REQUIREMENT:
Word for word, retype each record shown below.

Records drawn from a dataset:
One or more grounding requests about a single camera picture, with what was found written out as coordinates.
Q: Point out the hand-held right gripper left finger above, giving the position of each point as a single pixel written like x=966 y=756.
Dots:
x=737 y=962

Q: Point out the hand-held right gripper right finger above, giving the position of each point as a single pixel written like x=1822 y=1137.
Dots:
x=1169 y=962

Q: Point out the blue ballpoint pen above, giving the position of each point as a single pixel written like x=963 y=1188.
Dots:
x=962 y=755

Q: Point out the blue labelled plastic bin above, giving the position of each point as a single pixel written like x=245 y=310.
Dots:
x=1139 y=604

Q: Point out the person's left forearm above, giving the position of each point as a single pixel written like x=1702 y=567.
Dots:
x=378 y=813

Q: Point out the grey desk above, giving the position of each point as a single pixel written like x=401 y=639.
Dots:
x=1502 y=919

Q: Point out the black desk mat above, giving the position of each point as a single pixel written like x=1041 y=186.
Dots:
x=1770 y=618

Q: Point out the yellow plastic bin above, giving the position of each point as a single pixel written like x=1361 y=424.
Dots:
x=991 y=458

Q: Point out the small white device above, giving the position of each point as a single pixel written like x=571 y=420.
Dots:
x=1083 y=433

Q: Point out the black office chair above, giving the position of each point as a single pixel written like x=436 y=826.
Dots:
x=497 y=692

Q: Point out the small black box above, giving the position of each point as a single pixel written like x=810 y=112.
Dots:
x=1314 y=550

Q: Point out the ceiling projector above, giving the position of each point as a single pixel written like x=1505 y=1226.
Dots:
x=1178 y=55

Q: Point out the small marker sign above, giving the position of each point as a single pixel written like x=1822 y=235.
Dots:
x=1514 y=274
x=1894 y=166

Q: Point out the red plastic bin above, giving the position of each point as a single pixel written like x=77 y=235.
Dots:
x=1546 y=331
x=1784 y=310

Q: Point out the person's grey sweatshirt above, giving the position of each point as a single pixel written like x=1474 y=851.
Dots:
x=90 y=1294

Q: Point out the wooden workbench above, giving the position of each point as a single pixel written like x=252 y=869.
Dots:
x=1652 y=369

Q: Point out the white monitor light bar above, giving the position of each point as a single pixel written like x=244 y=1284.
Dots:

ANSWER BOX:
One or more grounding requests about a single camera picture, with what was found written out as coordinates.
Q: Point out the hand-held right gripper left finger above, giving the position of each point as a single pixel written like x=966 y=756.
Dots:
x=737 y=962

Q: Point out the hand-held right gripper right finger above, giving the position of each point as a single pixel written like x=1822 y=1137.
Dots:
x=1169 y=962

Q: Point out the blue ballpoint pen above, giving the position of each point as a single pixel written like x=963 y=1188.
Dots:
x=962 y=755

Q: Point out the blue labelled plastic bin above, giving the position of each point as a single pixel written like x=245 y=310.
Dots:
x=1139 y=604

Q: Point out the person's left forearm above, giving the position of each point as a single pixel written like x=1702 y=567.
Dots:
x=378 y=813

Q: Point out the grey desk above, giving the position of each point as a single pixel written like x=401 y=639.
Dots:
x=1502 y=919

Q: Point out the black desk mat above, giving the position of each point as a single pixel written like x=1041 y=186.
Dots:
x=1770 y=618

Q: Point out the yellow plastic bin above, giving the position of each point as a single pixel written like x=1361 y=424.
Dots:
x=991 y=458

Q: Point out the small white device above, giving the position of each point as a single pixel written like x=571 y=420.
Dots:
x=1083 y=433

Q: Point out the black office chair above, giving the position of each point as a single pixel written like x=436 y=826.
Dots:
x=497 y=692

Q: Point out the small black box above, giving the position of each point as a single pixel written like x=810 y=112.
Dots:
x=1314 y=550

Q: Point out the ceiling projector above, giving the position of each point as a single pixel written like x=1505 y=1226.
Dots:
x=1178 y=55

Q: Point out the small marker sign above, giving the position of each point as a single pixel written like x=1822 y=235.
Dots:
x=1514 y=274
x=1894 y=166

Q: Point out the red plastic bin above, giving the position of each point as a single pixel written like x=77 y=235.
Dots:
x=1546 y=331
x=1784 y=310

Q: Point out the person's grey sweatshirt above, giving the position of each point as a single pixel written like x=1474 y=851.
Dots:
x=90 y=1294

Q: Point out the wooden workbench above, giving the position of each point as a single pixel written like x=252 y=869.
Dots:
x=1652 y=369

Q: Point out the white monitor light bar above, giving the position of each point as a single pixel written like x=244 y=1284.
Dots:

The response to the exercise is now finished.